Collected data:
■ ■ ■

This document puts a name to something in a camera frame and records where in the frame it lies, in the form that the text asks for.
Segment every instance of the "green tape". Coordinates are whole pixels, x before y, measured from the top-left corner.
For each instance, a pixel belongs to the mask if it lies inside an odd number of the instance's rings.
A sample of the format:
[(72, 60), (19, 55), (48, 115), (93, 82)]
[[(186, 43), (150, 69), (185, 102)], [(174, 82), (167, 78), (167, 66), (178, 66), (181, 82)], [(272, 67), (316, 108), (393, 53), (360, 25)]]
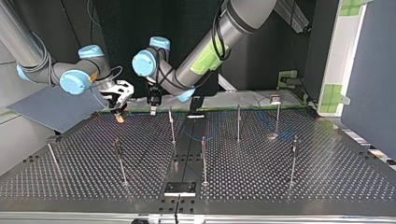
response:
[(338, 105), (341, 103), (342, 85), (326, 84), (321, 98), (321, 113), (336, 113)]
[[(218, 47), (219, 53), (222, 54), (221, 44), (219, 38), (216, 37), (216, 46)], [(212, 41), (206, 45), (204, 50), (195, 60), (194, 64), (191, 66), (190, 70), (197, 75), (204, 75), (208, 70), (214, 71), (222, 64), (222, 60), (219, 59), (216, 54), (215, 48), (213, 47)]]
[(343, 0), (340, 16), (358, 16), (361, 11), (362, 0)]

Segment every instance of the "black cable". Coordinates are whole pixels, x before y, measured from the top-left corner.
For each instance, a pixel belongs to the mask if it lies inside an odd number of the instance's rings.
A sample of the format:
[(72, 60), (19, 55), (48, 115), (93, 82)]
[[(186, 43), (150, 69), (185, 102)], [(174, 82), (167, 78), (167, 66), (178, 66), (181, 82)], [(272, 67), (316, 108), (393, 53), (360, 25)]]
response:
[[(94, 9), (95, 9), (95, 4), (92, 4), (92, 9), (90, 10), (91, 14), (93, 14)], [(90, 40), (91, 40), (91, 44), (93, 44), (93, 20), (90, 20)]]
[[(216, 12), (215, 19), (213, 20), (212, 24), (212, 44), (213, 48), (215, 49), (215, 52), (217, 56), (219, 57), (220, 60), (225, 61), (230, 57), (231, 51), (229, 50), (227, 55), (225, 54), (225, 45), (224, 45), (224, 39), (222, 37), (221, 31), (220, 31), (220, 25), (219, 25), (219, 19), (221, 17), (221, 7), (224, 3), (224, 0), (221, 0), (221, 3), (219, 5), (219, 8)], [(216, 41), (216, 35), (219, 38), (220, 46), (221, 46), (221, 54), (218, 49), (218, 43)]]
[[(292, 29), (292, 25), (293, 25), (293, 16), (294, 16), (295, 8), (296, 8), (296, 0), (293, 0), (293, 5), (291, 7), (291, 15), (290, 15), (290, 27), (291, 27), (291, 29)], [(291, 35), (290, 35), (290, 47), (291, 47), (291, 57), (293, 59), (294, 66), (295, 66), (295, 68), (297, 70), (297, 73), (299, 73), (298, 65), (297, 65), (297, 62), (296, 62), (296, 59), (295, 59), (295, 56), (294, 56), (294, 46), (293, 46), (293, 40), (292, 40), (292, 36)], [(309, 94), (308, 90), (306, 89), (305, 84), (303, 82), (303, 79), (301, 77), (299, 77), (299, 79), (300, 79), (301, 85), (303, 86), (303, 89), (304, 89), (305, 93), (308, 95), (307, 101), (310, 98), (311, 101), (312, 101), (312, 104), (314, 104), (314, 106), (316, 108), (318, 108), (318, 105), (315, 103), (314, 98), (312, 98), (312, 96)]]
[(66, 16), (67, 21), (69, 22), (70, 28), (71, 28), (72, 31), (73, 31), (73, 34), (74, 34), (74, 36), (75, 36), (75, 38), (76, 38), (78, 47), (81, 49), (81, 48), (82, 48), (81, 43), (79, 42), (78, 36), (77, 36), (77, 33), (76, 33), (76, 30), (74, 29), (74, 26), (73, 26), (72, 22), (70, 21), (69, 14), (67, 13), (66, 7), (64, 6), (64, 1), (63, 1), (63, 0), (60, 0), (60, 2), (61, 2), (62, 7), (64, 8), (64, 15)]

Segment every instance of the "metal plate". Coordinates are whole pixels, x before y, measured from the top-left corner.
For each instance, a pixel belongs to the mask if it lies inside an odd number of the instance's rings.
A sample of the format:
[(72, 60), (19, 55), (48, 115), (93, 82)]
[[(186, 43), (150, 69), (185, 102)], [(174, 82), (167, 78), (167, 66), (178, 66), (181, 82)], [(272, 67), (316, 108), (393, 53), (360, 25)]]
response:
[[(396, 216), (396, 173), (314, 111), (281, 110), (277, 138), (275, 111), (242, 111), (239, 144), (236, 111), (208, 112), (186, 129), (185, 115), (174, 117), (185, 158), (199, 155), (200, 139), (207, 139), (208, 186), (199, 182), (197, 161), (175, 166), (167, 114), (132, 115), (122, 124), (100, 115), (54, 147), (59, 167), (43, 150), (2, 176), (0, 211)], [(296, 133), (301, 150), (291, 186)], [(111, 146), (116, 136), (128, 187)], [(163, 197), (166, 183), (179, 179), (197, 181), (195, 198)]]
[[(183, 118), (182, 114), (174, 114), (176, 133), (180, 132)], [(129, 186), (122, 185), (120, 164), (112, 146), (116, 137), (124, 150), (123, 164)], [(32, 161), (26, 161), (27, 167), (22, 172), (0, 187), (0, 199), (32, 199), (40, 204), (53, 200), (121, 204), (132, 200), (155, 201), (163, 191), (163, 180), (174, 152), (167, 113), (156, 117), (131, 115), (122, 124), (111, 114), (100, 115), (53, 148), (59, 166), (49, 153), (33, 156)]]
[[(208, 206), (201, 213), (396, 215), (389, 210), (396, 206), (395, 173), (313, 111), (282, 110), (277, 138), (275, 110), (243, 111), (239, 144), (235, 111), (207, 117), (209, 186), (201, 199)], [(296, 133), (301, 149), (291, 185)]]

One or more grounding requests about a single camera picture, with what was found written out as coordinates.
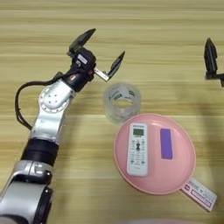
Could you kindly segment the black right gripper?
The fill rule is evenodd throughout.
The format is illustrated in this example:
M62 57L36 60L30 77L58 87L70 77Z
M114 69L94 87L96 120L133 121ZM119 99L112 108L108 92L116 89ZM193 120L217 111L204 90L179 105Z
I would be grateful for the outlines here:
M208 38L205 44L204 50L204 61L206 64L206 80L219 80L222 87L224 87L224 73L216 74L218 67L217 67L217 52L216 47L213 41Z

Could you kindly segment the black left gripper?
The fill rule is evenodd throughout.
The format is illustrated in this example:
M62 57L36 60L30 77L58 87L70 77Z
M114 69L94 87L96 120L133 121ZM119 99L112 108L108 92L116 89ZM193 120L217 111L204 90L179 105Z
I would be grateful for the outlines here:
M95 32L95 28L82 33L69 46L68 53L74 54L80 47L83 47L88 42L88 40L92 37L94 32ZM114 76L114 74L117 72L120 65L122 64L124 54L125 54L125 52L122 52L116 58L116 60L112 63L112 66L108 72L108 75L106 75L104 72L102 72L98 68L87 69L87 70L74 69L74 70L70 70L66 74L64 74L62 77L62 80L74 92L80 92L95 77L95 75L98 75L104 81L108 81L109 79L111 79Z

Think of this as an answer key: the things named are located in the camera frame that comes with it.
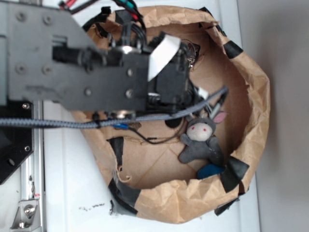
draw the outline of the gray wall
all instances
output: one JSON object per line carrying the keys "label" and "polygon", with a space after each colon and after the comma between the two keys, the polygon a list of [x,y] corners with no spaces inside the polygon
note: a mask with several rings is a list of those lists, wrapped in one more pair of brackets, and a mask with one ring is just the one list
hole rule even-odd
{"label": "gray wall", "polygon": [[262,232],[309,231],[309,0],[238,0],[244,50],[271,81],[257,171]]}

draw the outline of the gray braided cable
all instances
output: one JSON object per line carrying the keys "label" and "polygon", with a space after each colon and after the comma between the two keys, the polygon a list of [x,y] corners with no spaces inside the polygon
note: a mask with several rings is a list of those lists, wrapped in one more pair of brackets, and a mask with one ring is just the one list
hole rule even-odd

■ ■ ■

● Task directions: Return verbatim each line from the one that mentions "draw the outline of the gray wall" to the end of the entries, inclusive.

● Response to this exercise:
draw the outline of the gray wall
all instances
output: one JSON object per line carrying the keys "label" and "polygon", with a space after each colon and after the comma between the two keys, the polygon a list of [x,y] corners with no spaces inside the polygon
note: a mask with several rings is a list of those lists, wrapped in one more pair of brackets, and a mask with one ring is just the one list
hole rule even-odd
{"label": "gray wall", "polygon": [[262,232],[309,231],[309,0],[238,0],[244,50],[271,81],[257,171]]}

draw the outline of the gray braided cable
all instances
output: one JSON object per line carrying the keys "label" and "polygon", with a space after each colon and after the comma between the two keys, the polygon a list of [x,y] corners with no spaces inside the polygon
note: a mask with several rings is a list of those lists, wrapped in one more pair of brackets, and a mask with one ring is just the one list
hole rule even-odd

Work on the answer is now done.